* Work task:
Copy the complete listing exactly as shown.
_ _ _ _
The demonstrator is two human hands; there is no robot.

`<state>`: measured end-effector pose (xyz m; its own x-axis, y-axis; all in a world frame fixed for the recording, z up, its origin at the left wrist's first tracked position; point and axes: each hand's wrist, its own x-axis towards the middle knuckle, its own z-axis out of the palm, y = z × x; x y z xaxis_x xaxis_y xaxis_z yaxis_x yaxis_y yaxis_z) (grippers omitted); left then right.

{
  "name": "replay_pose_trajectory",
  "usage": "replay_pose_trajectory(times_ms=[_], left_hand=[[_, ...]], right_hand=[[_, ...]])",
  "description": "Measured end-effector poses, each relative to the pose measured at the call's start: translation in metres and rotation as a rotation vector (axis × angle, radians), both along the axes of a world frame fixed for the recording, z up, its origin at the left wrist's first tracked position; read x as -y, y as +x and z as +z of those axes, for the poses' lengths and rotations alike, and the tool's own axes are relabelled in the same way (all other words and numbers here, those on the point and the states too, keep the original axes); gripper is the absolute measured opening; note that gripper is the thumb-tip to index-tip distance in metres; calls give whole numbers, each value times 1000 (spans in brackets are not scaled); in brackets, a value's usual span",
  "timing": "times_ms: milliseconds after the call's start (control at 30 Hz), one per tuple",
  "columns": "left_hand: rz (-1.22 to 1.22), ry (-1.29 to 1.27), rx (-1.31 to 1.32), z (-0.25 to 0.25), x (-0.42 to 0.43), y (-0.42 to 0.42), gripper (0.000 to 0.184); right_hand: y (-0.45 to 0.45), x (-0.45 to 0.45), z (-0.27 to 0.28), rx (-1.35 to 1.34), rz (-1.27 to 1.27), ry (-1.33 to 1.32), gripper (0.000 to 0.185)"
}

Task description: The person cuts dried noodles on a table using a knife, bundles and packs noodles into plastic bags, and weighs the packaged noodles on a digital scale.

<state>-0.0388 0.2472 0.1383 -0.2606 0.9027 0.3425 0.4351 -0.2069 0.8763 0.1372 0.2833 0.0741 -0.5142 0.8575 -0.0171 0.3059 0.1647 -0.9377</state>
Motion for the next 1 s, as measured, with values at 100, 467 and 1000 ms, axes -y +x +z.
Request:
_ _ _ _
* Reply to the exercise:
The demonstrator is two human hands; there is no robot.

`<state>`: measured end-effector pose (xyz m; its own x-axis, y-axis; all in a world frame fixed for the recording, z up, its origin at the left wrist's first tracked position; point and axes: each hand's wrist, its own x-axis towards the middle knuckle, its own z-axis out of the palm, y = z × x; x y z xaxis_x xaxis_y xaxis_z yaxis_x yaxis_y yaxis_z) (grippers omitted); left then right.

{
  "name": "replay_pose_trajectory",
  "usage": "replay_pose_trajectory(times_ms=[_], left_hand=[[_, ...]], right_hand=[[_, ...]])",
  "description": "Measured end-effector poses, each relative to the pose measured at the call's start: translation in metres and rotation as a rotation vector (axis × angle, radians), both along the axes of a world frame fixed for the recording, z up, its origin at the left wrist's first tracked position; read x as -y, y as +x and z as +z of those axes, for the poses' lengths and rotations alike, and the tool's own axes are relabelled in the same way (all other words and numbers here, those on the point and the states too, keep the original axes); gripper is the absolute measured opening; note that gripper is the thumb-tip to index-tip distance in metres; calls give whole numbers, each value times 1000 (spans in brackets are not scaled); in brackets, a value's usual span",
  "timing": "times_ms: milliseconds after the call's start (control at 30 Hz), one per tuple",
  "columns": "left_hand: rz (-1.22 to 1.22), ry (-1.29 to 1.27), rx (-1.31 to 1.32), z (-0.25 to 0.25), x (-0.42 to 0.43), y (-0.42 to 0.42), gripper (0.000 to 0.184); right_hand: y (-0.45 to 0.45), x (-0.45 to 0.45), z (-0.27 to 0.28), rx (-1.35 to 1.34), rz (-1.27 to 1.27), ry (-1.33 to 1.32), gripper (0.000 to 0.185)"
}

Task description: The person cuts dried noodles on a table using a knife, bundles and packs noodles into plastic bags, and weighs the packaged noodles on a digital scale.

<state>-0.0388 0.2472 0.1383 -0.2606 0.9027 0.3425 0.4351 -0.2069 0.8763 0.1372 0.2833 0.0741 -0.5142 0.8575 -0.0171 0.3059 0.1647 -0.9377</state>
Motion for the next 1 s, as measured, with values at 100, 467 and 1000 ms, axes -y +x +z.
Request:

Nothing more remains in this exercise.